I pause, mouth dropped open, and I think about what Liam’s said. He might be right. I really hope he’s wrong, though. I’ve always wanted to have a cat, and having an allergy to felines may actually put a damper on that plan. Frowning, I sink further into the couch cushions and sigh blissfully as his fingers card through my hair. He pushes me to shift until he’s stretched out between me and the back of the sofa, and I give him a small smile.

“I missed you.”

“I missed you, too. When do you leave?”

“My flight is at, like, ten tomorrow night.” I pout. “Can’t you come with me?”

“I’d love to, but I can’t.”

“Fine. Leave me to figure out how to spend two weeks with my family without you.”

He chuckles, presses a kiss to my temple, and we settle in to watch the sitcom on the TV. Since I share a house with our friends, we have done rather well keeping our activities confined to either my bedroom or his apartment. It was the one thing that Louis ordered me to remember once everyone knew Liam and I were together: No desecrating communal spaces. So we’ve kept everything rated “E for everyone” whenever Liam is around, no matter how hard it is to keep my hands to myself. It has been a month since that night at his place, and I’ve spent as many nights with him as I can. My feelings toward sex have shifted. I’m still uncomfortable with the idea of going even further than we already have, but the thought doesn’t fill me with panic any longer. I wonder idly, as Michelle falls off her horse, whether I’ll ever get to the point where I wont have hang-ups regarding the actual act of sex.

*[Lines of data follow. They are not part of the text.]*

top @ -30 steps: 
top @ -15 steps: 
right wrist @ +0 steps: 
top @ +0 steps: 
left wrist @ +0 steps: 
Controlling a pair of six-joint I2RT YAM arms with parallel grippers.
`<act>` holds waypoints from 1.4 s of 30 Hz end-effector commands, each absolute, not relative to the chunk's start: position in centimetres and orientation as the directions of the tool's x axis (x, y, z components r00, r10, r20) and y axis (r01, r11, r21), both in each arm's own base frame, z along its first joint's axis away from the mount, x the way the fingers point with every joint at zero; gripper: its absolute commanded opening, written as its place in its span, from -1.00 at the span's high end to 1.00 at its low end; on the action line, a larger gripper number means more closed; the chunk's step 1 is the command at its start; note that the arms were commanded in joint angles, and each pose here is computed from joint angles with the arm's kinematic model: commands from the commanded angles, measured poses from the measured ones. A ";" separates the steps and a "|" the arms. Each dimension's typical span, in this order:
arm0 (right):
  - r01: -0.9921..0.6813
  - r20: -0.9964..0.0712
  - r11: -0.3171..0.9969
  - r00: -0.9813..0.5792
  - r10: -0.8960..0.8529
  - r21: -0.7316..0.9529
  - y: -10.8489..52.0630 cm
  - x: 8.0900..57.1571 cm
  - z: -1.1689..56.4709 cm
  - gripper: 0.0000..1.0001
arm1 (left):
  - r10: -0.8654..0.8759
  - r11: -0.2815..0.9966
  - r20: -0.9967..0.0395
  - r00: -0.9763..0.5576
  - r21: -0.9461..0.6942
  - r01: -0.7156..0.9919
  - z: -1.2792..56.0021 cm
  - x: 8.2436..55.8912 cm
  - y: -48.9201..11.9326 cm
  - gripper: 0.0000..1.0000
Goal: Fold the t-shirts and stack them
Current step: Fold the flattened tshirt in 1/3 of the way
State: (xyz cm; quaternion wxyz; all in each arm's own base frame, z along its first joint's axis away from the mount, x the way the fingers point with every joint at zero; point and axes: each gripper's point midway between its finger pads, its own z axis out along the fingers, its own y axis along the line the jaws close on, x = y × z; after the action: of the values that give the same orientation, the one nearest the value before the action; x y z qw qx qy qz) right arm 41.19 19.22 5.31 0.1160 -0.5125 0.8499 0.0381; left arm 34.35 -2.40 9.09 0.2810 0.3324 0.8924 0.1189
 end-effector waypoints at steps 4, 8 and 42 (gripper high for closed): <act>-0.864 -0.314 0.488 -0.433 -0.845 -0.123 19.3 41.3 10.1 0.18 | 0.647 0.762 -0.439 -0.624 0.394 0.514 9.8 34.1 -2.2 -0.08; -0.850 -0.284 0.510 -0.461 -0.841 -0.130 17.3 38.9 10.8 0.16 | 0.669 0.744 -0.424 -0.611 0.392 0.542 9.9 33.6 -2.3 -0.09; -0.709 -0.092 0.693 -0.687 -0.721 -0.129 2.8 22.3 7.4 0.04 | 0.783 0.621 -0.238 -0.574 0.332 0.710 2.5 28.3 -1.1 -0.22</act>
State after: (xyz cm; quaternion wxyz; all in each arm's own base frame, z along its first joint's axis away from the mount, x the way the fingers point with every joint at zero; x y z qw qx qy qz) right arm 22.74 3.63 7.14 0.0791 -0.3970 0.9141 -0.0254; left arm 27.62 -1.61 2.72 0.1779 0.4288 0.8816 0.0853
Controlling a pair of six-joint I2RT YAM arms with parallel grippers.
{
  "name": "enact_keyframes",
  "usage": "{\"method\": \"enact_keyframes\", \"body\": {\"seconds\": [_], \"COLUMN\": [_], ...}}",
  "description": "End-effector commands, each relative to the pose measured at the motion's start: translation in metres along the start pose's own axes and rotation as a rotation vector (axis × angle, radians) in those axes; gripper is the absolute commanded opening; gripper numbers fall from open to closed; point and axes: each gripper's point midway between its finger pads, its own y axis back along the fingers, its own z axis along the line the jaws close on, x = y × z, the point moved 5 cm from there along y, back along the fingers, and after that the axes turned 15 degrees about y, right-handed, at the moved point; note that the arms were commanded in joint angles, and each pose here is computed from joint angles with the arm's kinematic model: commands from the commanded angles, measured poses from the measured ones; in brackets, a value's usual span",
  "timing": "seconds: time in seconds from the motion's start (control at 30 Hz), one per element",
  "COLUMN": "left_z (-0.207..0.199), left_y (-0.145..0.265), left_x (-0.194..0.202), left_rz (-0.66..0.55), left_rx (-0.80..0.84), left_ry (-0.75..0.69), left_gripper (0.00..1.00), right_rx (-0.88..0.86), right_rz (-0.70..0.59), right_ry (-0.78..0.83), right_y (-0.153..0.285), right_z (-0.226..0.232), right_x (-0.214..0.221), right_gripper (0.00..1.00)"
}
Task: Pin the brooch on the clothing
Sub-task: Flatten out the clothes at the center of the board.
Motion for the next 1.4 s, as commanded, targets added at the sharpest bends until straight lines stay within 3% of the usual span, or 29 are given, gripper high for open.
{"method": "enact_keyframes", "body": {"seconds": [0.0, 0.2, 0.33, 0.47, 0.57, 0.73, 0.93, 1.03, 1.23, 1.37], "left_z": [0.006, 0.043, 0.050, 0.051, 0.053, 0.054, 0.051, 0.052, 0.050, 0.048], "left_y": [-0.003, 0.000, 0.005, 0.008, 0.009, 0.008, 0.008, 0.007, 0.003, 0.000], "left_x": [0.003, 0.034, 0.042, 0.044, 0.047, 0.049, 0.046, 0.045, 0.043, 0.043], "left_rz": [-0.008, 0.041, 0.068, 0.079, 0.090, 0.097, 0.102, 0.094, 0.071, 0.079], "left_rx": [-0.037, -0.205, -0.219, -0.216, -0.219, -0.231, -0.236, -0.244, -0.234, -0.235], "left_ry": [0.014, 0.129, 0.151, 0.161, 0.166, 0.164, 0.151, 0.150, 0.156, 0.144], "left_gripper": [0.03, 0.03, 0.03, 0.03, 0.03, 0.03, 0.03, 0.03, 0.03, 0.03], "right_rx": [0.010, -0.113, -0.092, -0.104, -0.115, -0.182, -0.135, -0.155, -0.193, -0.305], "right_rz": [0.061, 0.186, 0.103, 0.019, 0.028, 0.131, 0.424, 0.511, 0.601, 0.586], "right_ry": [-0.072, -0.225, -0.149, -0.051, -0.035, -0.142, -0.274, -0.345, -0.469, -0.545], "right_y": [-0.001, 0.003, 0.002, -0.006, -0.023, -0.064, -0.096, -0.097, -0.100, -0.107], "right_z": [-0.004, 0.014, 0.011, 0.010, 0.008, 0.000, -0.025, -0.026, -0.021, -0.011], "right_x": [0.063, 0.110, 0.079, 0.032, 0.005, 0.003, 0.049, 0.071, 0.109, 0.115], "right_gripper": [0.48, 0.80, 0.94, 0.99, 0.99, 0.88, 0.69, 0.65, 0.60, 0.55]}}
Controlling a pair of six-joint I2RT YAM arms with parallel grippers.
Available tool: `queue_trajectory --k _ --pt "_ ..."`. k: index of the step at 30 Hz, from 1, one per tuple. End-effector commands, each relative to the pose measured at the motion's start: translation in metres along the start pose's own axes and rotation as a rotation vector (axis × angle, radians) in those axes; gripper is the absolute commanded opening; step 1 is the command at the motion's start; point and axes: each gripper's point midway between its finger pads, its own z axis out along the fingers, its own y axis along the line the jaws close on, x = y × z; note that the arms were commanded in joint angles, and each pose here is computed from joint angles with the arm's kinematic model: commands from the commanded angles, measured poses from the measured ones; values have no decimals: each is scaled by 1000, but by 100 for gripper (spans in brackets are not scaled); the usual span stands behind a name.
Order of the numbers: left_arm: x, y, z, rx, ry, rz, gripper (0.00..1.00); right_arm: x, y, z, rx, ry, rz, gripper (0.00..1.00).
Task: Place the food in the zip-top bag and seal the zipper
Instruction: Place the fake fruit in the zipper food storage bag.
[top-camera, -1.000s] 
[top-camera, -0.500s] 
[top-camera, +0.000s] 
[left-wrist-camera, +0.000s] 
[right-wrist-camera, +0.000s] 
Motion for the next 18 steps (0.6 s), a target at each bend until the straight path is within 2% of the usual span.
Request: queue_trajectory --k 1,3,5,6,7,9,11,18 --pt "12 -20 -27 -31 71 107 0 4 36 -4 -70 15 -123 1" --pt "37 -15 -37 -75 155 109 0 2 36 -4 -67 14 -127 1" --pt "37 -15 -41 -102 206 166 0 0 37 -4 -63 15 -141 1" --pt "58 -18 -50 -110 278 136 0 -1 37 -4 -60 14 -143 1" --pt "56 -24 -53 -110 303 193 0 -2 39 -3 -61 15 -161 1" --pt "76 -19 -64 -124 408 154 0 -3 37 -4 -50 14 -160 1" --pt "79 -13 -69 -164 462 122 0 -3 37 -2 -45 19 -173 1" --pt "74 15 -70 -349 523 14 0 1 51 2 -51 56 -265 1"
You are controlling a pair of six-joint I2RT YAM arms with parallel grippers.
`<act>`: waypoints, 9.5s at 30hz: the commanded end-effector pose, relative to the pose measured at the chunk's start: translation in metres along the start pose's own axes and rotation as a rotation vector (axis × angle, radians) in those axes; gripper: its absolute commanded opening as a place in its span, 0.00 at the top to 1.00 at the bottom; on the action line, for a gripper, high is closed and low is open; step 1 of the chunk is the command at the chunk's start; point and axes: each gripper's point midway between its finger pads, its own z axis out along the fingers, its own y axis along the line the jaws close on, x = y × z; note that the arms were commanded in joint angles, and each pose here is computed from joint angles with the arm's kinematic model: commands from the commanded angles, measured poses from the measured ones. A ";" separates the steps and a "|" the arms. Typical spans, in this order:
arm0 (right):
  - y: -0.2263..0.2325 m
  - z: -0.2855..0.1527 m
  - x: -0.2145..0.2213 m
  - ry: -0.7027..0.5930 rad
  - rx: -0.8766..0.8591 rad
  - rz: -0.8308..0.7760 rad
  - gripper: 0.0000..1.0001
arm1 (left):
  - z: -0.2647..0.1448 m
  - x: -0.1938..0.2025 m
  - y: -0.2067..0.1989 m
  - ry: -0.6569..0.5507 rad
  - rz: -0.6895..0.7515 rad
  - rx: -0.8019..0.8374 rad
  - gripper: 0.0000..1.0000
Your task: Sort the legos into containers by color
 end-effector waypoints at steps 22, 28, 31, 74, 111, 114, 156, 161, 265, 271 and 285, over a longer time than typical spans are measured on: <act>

Brianna’s voice echoes through the foyer an hour and a half later, and Liam squeezes me gently before releasing me. My fingertips drag through his hair as I walk out of the living room; my best friend struggles to get her shoes off by the door, and I smile to myself, grab the grocery bags from her hands. She grins in thanks, bending down to untie her laces. I carry the bags to the kitchen and set them on the counter. I frown at the container of kale that I pull out.

“Who the fuck eats kale?” I call over my shoulder.

“Someone with mature taste buds,” she responds as she ambles into the room. “Know your boyfriend’s asleep on the couch?”

“You’re kidding me. It’s been, like, thirty seconds!”

She shrugs and starts putting away the perishables. “Didja wear him out?”

“So who has mature taste buds, ‘cause I know it ain’t you.”

“Oh, nice deflection! I’ll allow it. Olly’s gonna be coming for dinner tonight, and she promised that she knows how to make kale taste good.”

“Do I look like a cow?”

“Cows don’t eat kale.”

“Neither do I.”

Her laughter follows me out of the kitchen, but I hear her yell something about I can either eat it willingly or have it forced down my throat. I mimic her tone as I make my way back to the living room. True to her word, Liam’s eyes are closed, his breathing steady and deep. A small spark of guilt flickers in my gut. I know he hadn’t fallen asleep until almost two this morning, mostly because I hadn’t, either; I pull the blanket off the back of the sofa, draping it over my sleeping boyfriend. He doesn’t even stir as I press a kiss to his temple. I’m pretty sure he’ll wake when the rest of our friends get here - Olly’s really good at making her presence known immediately.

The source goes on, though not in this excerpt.